Samen met Gerard lopen we alvast de tweehonderd meter naar het restaurant voor een lekker koud biertje. Voor een flesje van 600 cl. betalen we cfa 500, € 0,75. Voor dat geld lusten we er nog wel eentje.
Na het eten zijn de biertjes uitverkocht.
De airco in de kamer is ondertussen uit en het is er warm. De fan doet het gelukkig, maar wel op één stand.

Zaterdag 30 december Naar Dassa
We rijden vandaag naar het noorden, naar Dassa. Eerst bezoeken we in de stad nog het maskermuseum en een fabriek waar ze trommels maken. In een week tijd verandert een houtblok in een trommel. Helemaal met de hand natuurlijk.
We kijken onze ogen uit naar de markten die we passeren. Zo druk, zo rommelig, zo kleurrijk, zo levendig.

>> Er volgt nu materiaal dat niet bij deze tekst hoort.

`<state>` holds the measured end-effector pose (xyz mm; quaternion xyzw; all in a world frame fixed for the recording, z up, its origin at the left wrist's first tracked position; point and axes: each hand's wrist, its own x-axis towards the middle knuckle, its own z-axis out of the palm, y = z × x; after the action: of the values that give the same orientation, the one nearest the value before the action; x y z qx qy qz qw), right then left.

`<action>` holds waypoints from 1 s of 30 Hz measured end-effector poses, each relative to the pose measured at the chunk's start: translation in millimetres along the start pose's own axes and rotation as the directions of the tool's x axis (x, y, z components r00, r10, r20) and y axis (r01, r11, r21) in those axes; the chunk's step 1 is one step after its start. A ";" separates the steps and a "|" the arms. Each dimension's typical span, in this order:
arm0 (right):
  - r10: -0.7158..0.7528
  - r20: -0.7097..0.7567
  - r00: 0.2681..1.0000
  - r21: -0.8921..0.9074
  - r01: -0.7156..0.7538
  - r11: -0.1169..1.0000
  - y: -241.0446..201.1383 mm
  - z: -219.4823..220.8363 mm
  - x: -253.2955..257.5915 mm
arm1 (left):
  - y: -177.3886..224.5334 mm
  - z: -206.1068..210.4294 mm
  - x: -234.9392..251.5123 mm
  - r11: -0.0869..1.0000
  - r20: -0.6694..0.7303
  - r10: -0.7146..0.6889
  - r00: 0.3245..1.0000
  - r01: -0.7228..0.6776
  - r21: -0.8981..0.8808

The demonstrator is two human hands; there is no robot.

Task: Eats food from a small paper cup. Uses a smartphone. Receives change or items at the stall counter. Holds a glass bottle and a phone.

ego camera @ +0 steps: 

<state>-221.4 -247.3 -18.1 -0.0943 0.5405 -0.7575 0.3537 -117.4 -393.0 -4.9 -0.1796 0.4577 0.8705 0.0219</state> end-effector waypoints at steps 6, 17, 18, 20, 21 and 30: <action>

Het maskermuseum is mooi met prachtige maskers waarvan de meeste niet uit Benin komen, maar mooi zijn ze wel.
Het eerste stukje van de weg naar Dassa is onverhard en de weg is rood. Alle planten langs de kant dus ook. Daarna is het asfalt. Goed asfalt. Het is niet zo druk en we rijden aardig door. Er zijn minder dorpjes langs de kant, maar wel staan overal handeltjes, zoals flessen en jerrycans benzine. De dorpjes zijn vooral druk, omdat het morgen oudjaar is.
We zien een parkeerplaats vol met enorme vrachtwagens volgeladen met katoen. Een paar honderd zijn het er wel. De katoen wordt geëxporteerd.
Wagens met katoen en stalletjes met maniok BeninMen verkoopt vreemde dingen als baobabsap, knoflooksap, wortelzeep, komkommerzeep. Drankflessen worden hergebruikt door er nootjes in te doen.
Bij de lunch kunnen we kiezen uit kip met rijst of iets lokaals. We gaan voor dat laatste en we krijgen een bol van maïs met een spinazieprutje. Dat maïsding smaakt naar niks, de spinazie is lekker. Het water en de cola bij het eten kost € 3. Met z’n negenen wel te verstaan.
Dan is het nog een uur rijden naar Dassa.
Soms zit de weg vol gaten, soms staat een grote vrachtwagen met pech midden op de weg. Er wordt geslalomd, links en rechts ingehaald. Geen wonder, dat we af en toe wrakken langs de kant van de weg zien staan.
Elk dorp heeft zijn eigen producten. Soms hebben ze allemaal cassave en maniok, soms sinaasappels.
Dassa is een groot dorp. We zitten in een auberge dicht bij een plein met cafeetjes. Er wordt verteld, dat je beter daar kunt gaan drinken, want het hotel is veel te duur. In het hotel bestellen we wel wat te drinken bij het eten; de frisdrank is duurder dan het bier.
Veel mensen hebben tatoeages in het gezicht. Elke stam heeft zijn eigen patroon, zodat iedereen van iedereen kan zien waar ze toe behoren. Bij de kinderen hebben alleen de oudsten dat nog.